1.5 m x 1.2 m x 3 pallets / part x 2 parts = 10.8 m2

(5 ft x 4 ft x 3 x 2 = 120 ft2)

The required tunnel area was previously calculated to be approximately 1.0 m2 (10.5 ft2). Thus, a short circuit loss area of only 10% would feed all the required air return area. A little air would pass through the products, which already has a higher resistance to air flow. The openings for six-pallet forklifts have a common opening of approx. 0.12 m2 (1.5 ft2) therefore it is important to seal all drain holes.

Heavy plastic or canvas tarps must be pulled over containers with products to help force cooling air to circulate evenly in one direction through products. Heavy strips of foam or door lining are often installed on the front of the duct of the fan housing on which the first pair of pallets are placed, creating an effective air seal. See Figure 3 checking for air leaks after construction is extremely important.
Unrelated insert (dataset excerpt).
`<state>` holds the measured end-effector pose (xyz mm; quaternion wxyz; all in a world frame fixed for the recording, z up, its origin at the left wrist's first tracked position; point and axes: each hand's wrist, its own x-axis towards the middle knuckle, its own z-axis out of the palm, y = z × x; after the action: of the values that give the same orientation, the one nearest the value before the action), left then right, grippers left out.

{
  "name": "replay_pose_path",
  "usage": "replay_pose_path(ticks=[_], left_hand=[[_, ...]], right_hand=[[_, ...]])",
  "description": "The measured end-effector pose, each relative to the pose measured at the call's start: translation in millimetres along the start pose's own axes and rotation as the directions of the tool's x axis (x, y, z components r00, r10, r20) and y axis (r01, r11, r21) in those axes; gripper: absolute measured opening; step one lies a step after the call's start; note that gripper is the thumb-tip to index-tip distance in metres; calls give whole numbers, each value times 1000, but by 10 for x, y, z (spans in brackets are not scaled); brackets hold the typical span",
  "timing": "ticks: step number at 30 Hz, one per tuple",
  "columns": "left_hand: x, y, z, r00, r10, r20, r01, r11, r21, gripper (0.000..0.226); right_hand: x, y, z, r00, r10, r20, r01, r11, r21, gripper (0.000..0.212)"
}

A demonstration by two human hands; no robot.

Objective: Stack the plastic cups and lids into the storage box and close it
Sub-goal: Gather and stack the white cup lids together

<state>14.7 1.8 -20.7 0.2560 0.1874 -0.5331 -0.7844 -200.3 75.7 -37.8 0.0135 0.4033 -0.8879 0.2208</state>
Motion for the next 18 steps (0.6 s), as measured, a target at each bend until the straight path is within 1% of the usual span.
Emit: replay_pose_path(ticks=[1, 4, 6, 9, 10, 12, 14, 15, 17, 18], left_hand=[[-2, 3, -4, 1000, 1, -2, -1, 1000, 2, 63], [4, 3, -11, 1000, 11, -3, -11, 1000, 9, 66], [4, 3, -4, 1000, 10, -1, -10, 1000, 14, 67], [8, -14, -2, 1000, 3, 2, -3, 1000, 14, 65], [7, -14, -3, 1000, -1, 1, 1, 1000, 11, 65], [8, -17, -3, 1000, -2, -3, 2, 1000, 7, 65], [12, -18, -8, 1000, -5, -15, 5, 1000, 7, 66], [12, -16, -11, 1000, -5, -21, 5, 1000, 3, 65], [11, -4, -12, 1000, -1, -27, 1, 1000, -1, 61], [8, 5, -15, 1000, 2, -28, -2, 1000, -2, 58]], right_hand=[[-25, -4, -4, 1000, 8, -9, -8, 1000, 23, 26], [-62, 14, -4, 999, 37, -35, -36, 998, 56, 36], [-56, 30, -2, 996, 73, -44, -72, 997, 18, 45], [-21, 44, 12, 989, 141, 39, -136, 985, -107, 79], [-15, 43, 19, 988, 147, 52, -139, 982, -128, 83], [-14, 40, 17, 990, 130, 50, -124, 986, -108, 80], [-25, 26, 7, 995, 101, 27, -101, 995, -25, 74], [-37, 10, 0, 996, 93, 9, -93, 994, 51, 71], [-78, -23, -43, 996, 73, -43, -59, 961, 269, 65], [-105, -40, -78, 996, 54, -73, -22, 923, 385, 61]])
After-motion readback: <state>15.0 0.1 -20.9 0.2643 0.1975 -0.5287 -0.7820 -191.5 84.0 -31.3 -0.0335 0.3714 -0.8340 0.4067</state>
For pallet systems, ideal transport containers for air-guided cooling are those that sit well on all sides and complete the entire footprint of the pallet. Figure 7 compares a straight-walled container that fits on all six sides, up and down like LEGOTM blocks with those that have tapered walls and don’t fit well at the top and bottom. For conical-walled containers, Air short circuits through the conical areas rather than through the product, even if the conical angle is very small (Vigneault & Goyette, 1995). For containers with straight walls that fit well on the sides and top, air must circulate through the product, which results in faster, more uniform cooling. See Figure 8. More precisely, ideal containers for air-guided cooling have vents that represent:

* 25% of the surface perpendicular to the direction of the air flow (Vigneault & Goyette, 1995);

* evenly distributed;

* aligned along the cooling paths;

* long slots rather than round holes to prevent connecting with products;

* no limits imposed by gaskets, trays, packaging materials.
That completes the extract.